For education of the general public and students at all levels in local and other New England schools, the reactor staff provides lectures and tours periodically throughout the year. One local university incorporated reactor visits and experiments into its regular course curricula, as follows: The University of Massachusetts, Harbor Campus, Professor Martin Posner, Department of Physics, Physics (Course#603).
MAJOR REACTOR SERVICES
A major project to neutron transmutation dope semiconductor grade silicon single crystals continued for a successful sixth year. Approximately 12 metric tons of Si crystals were accurately irradiated in shielded, automated irradiation facilities at the MITR. This project is under the technical direction of Professor Otto K. Harling.
The NRL supports the affirmative action goals of the Massachusetts Institute of Technology. Of a staff of 36 there are currently five engineering and management positions held by minorities and women.

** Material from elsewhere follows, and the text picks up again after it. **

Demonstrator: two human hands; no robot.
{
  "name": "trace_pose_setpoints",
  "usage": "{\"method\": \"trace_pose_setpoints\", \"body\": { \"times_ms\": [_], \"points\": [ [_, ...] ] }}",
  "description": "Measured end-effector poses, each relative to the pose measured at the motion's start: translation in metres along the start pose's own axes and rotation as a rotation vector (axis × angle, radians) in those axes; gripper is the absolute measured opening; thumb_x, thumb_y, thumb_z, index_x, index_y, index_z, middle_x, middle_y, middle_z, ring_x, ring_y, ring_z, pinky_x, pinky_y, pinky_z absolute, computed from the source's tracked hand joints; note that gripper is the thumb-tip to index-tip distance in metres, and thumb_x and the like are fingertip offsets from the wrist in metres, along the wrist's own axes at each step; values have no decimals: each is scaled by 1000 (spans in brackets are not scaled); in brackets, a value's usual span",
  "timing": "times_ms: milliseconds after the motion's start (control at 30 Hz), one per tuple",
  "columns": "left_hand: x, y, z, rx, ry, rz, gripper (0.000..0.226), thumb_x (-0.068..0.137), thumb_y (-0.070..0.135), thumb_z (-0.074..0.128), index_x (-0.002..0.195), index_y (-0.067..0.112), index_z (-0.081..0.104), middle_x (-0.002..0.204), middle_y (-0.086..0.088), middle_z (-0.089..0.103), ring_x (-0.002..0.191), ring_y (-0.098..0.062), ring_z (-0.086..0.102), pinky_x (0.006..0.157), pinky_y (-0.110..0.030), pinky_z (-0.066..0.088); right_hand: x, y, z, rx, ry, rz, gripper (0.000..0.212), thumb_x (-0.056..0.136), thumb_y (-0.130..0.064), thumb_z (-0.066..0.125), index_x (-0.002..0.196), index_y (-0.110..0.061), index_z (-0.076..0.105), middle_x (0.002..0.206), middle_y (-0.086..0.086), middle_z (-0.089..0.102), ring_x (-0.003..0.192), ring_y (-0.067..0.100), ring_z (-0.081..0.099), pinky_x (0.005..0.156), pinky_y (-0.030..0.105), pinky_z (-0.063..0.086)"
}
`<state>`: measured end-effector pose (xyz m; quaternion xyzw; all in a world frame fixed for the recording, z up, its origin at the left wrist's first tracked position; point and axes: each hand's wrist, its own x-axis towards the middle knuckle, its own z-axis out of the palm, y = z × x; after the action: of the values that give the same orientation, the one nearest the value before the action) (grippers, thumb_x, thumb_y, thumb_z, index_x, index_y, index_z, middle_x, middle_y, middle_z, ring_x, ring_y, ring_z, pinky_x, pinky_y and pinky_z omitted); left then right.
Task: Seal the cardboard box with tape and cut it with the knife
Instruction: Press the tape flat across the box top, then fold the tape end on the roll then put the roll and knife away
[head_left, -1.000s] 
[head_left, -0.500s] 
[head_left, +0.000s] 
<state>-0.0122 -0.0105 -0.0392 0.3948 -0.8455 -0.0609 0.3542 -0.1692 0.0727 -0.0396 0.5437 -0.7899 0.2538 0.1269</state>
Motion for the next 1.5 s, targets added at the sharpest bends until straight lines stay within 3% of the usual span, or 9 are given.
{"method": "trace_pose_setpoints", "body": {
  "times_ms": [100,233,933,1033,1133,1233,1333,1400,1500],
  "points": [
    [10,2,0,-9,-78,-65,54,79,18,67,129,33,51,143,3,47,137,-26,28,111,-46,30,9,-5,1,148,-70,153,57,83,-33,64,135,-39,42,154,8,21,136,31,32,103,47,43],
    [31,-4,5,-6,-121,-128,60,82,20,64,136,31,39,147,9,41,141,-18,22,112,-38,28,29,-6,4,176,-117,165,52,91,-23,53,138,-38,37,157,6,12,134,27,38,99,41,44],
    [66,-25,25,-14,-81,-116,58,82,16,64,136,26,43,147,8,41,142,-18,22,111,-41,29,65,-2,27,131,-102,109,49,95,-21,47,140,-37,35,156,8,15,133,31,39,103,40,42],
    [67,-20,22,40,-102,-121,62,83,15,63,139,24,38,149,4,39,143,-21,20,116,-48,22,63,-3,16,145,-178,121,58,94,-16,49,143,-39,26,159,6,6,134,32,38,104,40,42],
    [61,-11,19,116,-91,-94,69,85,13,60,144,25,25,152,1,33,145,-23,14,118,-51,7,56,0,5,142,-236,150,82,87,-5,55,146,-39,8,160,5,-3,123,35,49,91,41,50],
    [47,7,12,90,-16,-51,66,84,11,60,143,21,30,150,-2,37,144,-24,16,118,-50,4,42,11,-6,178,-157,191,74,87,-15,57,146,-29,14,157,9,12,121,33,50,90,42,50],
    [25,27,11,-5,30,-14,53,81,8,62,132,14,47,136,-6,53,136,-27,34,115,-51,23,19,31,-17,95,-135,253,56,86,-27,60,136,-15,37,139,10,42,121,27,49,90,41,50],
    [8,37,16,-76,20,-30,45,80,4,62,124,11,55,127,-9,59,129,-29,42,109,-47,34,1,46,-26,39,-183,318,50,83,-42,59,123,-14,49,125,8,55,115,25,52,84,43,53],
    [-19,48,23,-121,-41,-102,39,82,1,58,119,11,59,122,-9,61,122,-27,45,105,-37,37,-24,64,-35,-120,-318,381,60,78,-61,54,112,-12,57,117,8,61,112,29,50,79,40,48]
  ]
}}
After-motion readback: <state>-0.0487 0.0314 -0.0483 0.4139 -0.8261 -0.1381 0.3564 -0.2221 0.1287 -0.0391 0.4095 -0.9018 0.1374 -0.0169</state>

The NRL participated in the USDOE's program for minority training in reactor operations, and one of our current senior reactor operators is a graduate of this program. Several women are currently in training to become licensed reactor operators.
MIT RESEARCH REACTOR
The MIT Reactor completed its 41st year of operation, its 25th since the 197475 shutdown for upgrading and overhaul. The reactor operated continuously (seven days per week) to support major experiments. On average, the MIT Reactor was operated 102 hours per week at its design power level of 5 MW. Energy output for the MITR-II, as the upgraded reactor is now called, totaled 452,500 megawatt-hours as of June 30, 1999. The MITR-I generated 250,445 MW in the sixteen years from 1958 to 1974.
To summarize briefly the reactor was well utilized during the year, although still more experiments and irradiations can be accommodated because of the number and versatility of the many experimental facilities. The number of specimen irradiations was 350. There were 35 irradiations in the medical room, most in support of the neutron capture therapy program for the treatment of brain cancer and subcutaneous melanoma. Theses and publications on research supported by the reactor are running at about 15 and 30 per year, respectively. A total of 1144 people toured the MIT Research Reactor from July 1, 1998 through June 30, 1999.

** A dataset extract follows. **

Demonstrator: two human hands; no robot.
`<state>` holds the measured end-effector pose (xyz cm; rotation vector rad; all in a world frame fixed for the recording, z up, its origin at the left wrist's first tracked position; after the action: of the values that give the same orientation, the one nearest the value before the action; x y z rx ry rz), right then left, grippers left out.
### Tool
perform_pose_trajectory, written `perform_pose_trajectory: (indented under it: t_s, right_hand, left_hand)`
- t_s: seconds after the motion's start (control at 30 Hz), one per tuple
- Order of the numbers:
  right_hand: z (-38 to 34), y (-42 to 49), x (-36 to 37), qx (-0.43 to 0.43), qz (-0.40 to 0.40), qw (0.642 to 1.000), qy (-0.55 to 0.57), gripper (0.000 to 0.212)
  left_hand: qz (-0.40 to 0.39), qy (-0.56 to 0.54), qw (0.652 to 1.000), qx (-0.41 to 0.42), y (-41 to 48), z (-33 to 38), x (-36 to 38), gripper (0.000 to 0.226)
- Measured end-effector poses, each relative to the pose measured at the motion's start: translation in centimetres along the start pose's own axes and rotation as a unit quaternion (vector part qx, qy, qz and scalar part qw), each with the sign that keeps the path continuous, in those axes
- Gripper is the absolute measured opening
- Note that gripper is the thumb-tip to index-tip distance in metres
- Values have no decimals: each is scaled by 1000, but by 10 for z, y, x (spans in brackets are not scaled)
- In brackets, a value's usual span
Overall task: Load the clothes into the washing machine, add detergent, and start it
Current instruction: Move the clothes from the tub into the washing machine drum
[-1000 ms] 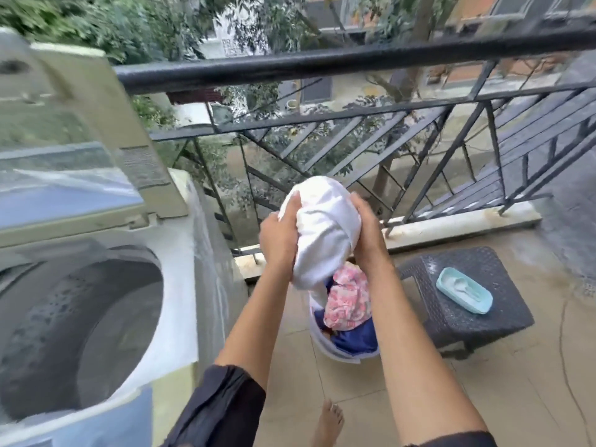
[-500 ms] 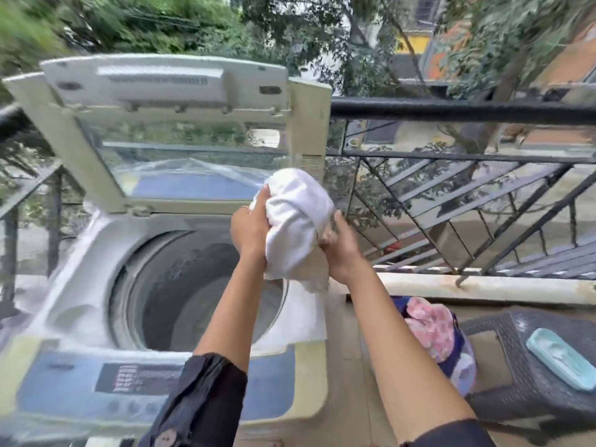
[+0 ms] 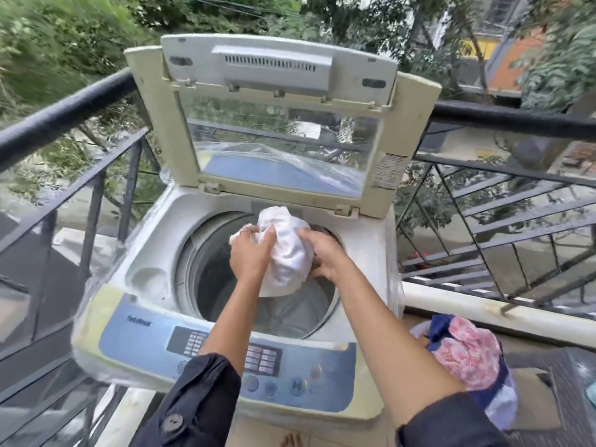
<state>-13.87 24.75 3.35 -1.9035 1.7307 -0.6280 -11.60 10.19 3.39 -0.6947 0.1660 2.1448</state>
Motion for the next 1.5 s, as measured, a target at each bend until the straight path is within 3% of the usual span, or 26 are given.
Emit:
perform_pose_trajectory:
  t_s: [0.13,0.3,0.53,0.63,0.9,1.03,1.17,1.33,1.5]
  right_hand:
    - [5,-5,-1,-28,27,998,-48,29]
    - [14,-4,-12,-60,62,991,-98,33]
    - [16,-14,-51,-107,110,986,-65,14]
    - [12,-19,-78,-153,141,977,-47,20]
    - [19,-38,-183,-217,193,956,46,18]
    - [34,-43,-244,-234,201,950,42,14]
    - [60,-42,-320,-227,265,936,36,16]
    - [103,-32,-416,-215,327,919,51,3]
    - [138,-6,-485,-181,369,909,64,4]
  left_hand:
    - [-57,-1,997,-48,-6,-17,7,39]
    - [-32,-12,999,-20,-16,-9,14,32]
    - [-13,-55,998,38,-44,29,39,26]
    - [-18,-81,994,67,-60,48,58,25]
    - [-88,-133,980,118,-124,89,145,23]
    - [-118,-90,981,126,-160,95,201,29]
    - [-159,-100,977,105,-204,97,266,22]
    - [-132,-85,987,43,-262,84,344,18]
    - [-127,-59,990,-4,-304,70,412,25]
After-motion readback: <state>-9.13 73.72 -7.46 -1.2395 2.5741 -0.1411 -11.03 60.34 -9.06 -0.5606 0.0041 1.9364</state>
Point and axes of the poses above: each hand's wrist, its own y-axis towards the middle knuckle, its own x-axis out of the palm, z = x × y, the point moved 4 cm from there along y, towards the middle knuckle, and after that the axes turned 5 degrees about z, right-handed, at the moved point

Other highlights for 1999 were that Dr. Bernard served as Chairman of the National Organization of Test, Research, and Training Reactors (TRTR) and the NRL hosted the annual meeting of that organization. Dr. Bernard continued to be active in the American Nuclear Society and was elected to that organization's Board of Directors. He also authored an article on light-water reactor control systems for the Encyclopedia of Electrical and Electronics Engineering, published by John Wiley and Sons, Inc.